Question…why isn’t he serving in the temple? Why is the Lord’s business being neglected? Could it be that if the Levites would have been tending to the calling the Lord placed on them, that not only would they be staying out of trouble, but perhaps all of Israel would be more godly?

I can imagine the excuses being rendered (not hard to imagine, because I hear them echoing in my mind). 

  • “Well, they aren’t paying us the offering like God said they should?” 
  • “Nobody wants to worship in today’s society.” 
  • “The times they are a changin’.” 
  • “What difference will one person make?” 
  • “I’m just taking a little hiatus.” 
  • etc.

Interesting that the story of David committing adultery with Bathsheba, and eventually murdering her husband, all began with:

“It happened at the time when kings go out to battle that David remained in Jerusalem and saw a woman bathing from his roof top.” 

Why wasn’t he where he was suppose to be?
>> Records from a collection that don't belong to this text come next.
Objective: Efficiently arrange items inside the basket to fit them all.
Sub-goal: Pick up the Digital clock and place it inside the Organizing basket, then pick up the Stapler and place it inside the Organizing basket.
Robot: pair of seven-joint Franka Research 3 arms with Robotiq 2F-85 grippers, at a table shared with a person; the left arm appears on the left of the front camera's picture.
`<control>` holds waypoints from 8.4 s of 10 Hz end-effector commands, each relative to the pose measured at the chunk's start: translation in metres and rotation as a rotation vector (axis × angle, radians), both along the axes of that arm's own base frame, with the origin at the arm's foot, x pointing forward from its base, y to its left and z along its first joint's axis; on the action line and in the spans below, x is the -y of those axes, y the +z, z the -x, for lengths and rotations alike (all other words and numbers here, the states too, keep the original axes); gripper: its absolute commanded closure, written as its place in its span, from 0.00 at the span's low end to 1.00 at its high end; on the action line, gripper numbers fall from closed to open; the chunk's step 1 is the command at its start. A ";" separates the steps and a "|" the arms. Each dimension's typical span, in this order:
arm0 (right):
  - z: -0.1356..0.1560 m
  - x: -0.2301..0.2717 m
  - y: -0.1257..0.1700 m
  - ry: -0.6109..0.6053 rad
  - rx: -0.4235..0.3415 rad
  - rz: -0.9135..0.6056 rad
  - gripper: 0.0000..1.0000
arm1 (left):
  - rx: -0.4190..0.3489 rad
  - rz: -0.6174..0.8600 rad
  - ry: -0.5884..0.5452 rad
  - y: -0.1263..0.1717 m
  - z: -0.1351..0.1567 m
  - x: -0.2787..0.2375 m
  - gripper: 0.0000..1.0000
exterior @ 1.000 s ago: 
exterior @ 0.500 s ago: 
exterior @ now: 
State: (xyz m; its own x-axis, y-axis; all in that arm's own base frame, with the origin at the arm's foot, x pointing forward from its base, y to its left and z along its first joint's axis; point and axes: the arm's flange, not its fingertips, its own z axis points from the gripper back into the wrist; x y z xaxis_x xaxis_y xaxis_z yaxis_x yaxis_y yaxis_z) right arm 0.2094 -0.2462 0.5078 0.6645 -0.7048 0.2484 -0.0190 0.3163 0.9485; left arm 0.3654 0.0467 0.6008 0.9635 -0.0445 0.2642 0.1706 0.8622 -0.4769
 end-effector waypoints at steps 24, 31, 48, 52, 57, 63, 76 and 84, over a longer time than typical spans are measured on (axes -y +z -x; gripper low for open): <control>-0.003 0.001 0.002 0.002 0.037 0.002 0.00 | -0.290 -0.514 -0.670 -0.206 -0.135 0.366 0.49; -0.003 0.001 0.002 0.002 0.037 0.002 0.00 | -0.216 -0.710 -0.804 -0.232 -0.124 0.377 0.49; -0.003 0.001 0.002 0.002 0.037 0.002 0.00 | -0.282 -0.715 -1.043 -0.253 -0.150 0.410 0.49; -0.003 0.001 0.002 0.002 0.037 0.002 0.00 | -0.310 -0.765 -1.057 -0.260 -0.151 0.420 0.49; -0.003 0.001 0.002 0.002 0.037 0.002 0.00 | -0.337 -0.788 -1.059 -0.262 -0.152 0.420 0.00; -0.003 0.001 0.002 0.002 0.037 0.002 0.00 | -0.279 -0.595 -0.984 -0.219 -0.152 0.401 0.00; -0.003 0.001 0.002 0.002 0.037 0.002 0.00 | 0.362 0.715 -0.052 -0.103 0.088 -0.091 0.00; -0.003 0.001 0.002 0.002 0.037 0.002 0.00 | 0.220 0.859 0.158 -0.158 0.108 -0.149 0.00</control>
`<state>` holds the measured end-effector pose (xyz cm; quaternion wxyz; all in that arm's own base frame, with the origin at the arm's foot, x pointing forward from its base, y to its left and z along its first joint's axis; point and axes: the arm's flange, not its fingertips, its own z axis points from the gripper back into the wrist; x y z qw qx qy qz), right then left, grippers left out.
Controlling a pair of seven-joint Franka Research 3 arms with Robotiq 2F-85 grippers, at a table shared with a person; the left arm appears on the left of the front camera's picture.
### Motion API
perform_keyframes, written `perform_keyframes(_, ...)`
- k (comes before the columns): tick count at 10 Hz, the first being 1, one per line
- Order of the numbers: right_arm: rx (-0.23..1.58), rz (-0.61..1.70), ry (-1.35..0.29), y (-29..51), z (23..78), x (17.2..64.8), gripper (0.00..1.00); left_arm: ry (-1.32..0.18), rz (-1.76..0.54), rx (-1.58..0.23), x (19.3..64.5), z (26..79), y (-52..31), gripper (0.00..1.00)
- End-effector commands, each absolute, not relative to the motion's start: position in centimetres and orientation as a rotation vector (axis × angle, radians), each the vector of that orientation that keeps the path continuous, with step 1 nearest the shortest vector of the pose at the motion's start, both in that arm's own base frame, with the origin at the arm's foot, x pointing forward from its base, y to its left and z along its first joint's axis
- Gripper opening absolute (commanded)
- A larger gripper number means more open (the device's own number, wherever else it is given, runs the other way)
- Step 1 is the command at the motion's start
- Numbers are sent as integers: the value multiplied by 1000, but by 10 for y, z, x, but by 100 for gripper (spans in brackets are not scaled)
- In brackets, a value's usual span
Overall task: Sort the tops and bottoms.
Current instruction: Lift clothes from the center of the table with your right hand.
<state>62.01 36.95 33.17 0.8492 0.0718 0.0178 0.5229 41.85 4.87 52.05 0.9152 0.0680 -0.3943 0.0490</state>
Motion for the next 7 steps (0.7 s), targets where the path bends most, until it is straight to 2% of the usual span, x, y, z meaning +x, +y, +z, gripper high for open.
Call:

Oh the grief it would have spared him and other people if he had been.

Oh Lord God, show me where You want me, and compel me to concert my energies and efforts in Your work, and not my own wonderings. Grant me a new heart towards the shocking work You did on the cross for my sake, awaken me to it. And Lord Jesus, I pray You will minister to those who have suffered any type of abuse, especially sexually.